I missed my two aunts, my grandmother, my childhood home, the rushing sound of water cascading down the brass rain chain, the floorboards in the kitchen under which my Obachan used to ferment homemade pickles, the shoji doors repaired with sakura paper patches. All things I took for granted. This was my first trip back to Tokyo in a decade and so much of what I knew and counted on was no longer there. It was also the first trip for my younger son so I saw things through his beginner eyes, things I might not have noticed before either because it was all too familiar or because I was looking for something else.
Also spring in Japan is lysergic. I’ve always visited in summer or winter. So that was new too.
The cherry tree in this photo is 500 years old (!) We saw it during a short visit to Nikko. I was fascinated by the timber props used to support the branches. All that effort to support a tree that might have otherwise fallen naturally. I thought this might be a rare and uncommon intervention for a revered tree then I began to notice a range of tree propping techniques throughout Tokyo.
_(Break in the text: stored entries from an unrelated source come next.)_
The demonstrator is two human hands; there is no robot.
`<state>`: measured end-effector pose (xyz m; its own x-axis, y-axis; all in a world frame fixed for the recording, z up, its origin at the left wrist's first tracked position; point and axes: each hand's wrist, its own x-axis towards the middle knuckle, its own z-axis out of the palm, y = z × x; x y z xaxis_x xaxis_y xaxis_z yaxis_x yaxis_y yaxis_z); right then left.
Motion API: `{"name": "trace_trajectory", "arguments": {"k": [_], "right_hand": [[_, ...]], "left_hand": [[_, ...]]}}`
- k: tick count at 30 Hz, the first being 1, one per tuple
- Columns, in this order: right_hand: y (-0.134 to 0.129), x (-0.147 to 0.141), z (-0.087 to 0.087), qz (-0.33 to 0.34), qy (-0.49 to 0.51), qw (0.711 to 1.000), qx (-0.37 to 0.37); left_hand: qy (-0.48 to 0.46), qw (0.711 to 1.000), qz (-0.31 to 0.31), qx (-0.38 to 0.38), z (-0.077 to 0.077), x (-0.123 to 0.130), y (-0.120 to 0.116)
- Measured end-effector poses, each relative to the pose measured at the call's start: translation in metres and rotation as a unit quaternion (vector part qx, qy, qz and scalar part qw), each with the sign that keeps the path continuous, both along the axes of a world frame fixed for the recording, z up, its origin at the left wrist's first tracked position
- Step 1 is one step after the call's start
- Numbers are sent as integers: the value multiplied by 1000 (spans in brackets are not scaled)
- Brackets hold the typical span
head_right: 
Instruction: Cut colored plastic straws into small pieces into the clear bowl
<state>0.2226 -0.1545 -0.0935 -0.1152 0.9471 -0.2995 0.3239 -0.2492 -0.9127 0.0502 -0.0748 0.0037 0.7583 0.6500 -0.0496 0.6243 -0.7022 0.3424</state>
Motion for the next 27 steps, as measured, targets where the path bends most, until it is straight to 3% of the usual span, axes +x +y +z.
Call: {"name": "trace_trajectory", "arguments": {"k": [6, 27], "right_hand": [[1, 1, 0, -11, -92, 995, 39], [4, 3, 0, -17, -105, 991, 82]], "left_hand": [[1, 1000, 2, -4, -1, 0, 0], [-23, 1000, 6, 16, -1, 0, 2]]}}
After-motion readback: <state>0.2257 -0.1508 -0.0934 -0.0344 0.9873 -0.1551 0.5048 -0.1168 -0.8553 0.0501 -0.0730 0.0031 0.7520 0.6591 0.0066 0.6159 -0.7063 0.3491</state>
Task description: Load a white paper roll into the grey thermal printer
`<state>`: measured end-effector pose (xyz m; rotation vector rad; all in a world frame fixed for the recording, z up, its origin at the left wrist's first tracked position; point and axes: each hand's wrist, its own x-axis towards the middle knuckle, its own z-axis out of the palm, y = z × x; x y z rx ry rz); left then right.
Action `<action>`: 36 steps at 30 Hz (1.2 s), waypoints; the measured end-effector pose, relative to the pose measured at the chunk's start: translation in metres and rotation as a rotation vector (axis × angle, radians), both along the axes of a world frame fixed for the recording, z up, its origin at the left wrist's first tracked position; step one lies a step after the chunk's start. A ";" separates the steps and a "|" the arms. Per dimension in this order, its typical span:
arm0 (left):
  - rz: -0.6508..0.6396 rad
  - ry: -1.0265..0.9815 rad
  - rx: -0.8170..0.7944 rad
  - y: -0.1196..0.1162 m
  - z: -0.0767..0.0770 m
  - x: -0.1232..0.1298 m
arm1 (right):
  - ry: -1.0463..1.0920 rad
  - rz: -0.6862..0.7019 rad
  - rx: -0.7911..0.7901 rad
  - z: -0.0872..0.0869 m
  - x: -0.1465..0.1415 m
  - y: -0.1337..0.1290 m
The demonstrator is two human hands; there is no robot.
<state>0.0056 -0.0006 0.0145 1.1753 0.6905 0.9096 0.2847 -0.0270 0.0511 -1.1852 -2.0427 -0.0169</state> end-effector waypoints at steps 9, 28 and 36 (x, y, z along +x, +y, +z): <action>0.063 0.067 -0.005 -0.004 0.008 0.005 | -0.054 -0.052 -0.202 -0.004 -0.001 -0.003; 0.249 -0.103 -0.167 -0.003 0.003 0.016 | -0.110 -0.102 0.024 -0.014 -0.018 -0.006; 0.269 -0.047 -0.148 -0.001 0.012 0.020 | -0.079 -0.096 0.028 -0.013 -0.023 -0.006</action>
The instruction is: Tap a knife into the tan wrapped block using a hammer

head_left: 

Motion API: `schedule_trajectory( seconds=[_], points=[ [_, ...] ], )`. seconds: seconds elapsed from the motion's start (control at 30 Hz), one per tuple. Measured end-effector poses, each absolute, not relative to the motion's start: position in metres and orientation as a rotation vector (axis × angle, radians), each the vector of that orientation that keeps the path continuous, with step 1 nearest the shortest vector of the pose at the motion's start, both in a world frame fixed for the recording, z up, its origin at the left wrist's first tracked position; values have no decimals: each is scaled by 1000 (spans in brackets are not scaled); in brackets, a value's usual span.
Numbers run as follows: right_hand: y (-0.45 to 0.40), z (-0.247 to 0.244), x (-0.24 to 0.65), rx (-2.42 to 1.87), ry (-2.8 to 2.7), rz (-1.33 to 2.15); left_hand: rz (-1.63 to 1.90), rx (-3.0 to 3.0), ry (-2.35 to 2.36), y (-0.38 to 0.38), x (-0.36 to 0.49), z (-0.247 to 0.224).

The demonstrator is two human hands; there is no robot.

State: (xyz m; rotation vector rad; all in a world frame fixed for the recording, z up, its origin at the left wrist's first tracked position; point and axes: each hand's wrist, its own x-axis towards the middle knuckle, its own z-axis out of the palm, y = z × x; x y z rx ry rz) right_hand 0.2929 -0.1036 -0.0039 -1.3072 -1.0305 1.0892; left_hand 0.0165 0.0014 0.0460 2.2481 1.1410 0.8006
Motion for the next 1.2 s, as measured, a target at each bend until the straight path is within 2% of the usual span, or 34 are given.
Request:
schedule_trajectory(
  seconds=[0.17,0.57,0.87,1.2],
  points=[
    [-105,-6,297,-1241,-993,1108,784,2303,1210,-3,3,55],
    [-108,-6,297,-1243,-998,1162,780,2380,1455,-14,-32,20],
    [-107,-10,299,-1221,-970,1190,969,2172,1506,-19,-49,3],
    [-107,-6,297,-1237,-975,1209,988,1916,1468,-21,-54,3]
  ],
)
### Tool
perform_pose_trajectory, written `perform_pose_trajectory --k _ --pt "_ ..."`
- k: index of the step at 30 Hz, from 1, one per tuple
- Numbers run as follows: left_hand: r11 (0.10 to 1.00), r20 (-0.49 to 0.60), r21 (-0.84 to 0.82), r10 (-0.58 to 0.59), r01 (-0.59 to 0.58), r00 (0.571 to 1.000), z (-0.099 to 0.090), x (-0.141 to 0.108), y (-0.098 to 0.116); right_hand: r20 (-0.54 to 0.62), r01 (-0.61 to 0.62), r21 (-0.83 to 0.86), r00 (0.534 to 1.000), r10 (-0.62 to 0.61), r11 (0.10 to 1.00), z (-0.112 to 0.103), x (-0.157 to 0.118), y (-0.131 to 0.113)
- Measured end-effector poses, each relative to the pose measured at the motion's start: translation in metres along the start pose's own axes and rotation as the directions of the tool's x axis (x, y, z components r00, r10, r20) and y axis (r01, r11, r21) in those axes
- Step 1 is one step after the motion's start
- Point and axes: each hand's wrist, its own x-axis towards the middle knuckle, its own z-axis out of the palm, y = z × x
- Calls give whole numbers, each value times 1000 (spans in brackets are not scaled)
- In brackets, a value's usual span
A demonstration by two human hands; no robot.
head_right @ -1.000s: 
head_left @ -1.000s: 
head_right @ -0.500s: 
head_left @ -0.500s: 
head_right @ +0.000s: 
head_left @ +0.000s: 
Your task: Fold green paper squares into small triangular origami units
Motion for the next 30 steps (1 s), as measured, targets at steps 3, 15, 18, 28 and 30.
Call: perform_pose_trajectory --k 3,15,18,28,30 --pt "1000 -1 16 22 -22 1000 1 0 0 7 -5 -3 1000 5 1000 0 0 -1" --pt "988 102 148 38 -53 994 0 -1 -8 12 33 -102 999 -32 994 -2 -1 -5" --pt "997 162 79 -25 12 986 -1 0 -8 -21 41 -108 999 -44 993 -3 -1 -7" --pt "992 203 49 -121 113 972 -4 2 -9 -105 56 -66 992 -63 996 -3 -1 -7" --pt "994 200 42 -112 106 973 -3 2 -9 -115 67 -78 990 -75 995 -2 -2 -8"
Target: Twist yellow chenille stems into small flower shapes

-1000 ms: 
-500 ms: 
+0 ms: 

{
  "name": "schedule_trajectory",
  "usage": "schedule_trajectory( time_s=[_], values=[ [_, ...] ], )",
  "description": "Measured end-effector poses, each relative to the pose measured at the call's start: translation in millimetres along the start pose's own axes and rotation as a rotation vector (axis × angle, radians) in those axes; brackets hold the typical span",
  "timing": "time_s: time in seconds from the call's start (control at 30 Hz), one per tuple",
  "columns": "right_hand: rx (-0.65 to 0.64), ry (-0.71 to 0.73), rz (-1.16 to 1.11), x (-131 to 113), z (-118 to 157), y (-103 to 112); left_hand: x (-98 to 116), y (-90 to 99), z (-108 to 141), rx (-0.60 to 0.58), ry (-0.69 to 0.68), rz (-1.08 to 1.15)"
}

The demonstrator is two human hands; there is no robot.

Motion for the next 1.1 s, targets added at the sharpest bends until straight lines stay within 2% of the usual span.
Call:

Gingko trees. Pine trees. Everyday trees on everyday streets. Props used to assist a weak limb or trunk or to help a young tree grow to maturity. Care for the infirm or un-firm. Why had I never noticed these wood supports before? I was moved by the loving effort.
It’s good to be dehabituated. I woke up this morning thinking about a woodsy walk I once took with a mycologist who gently instructed me to look down instead of up. “You think you know this place,” she said. “But just look at what you’ve been missing.”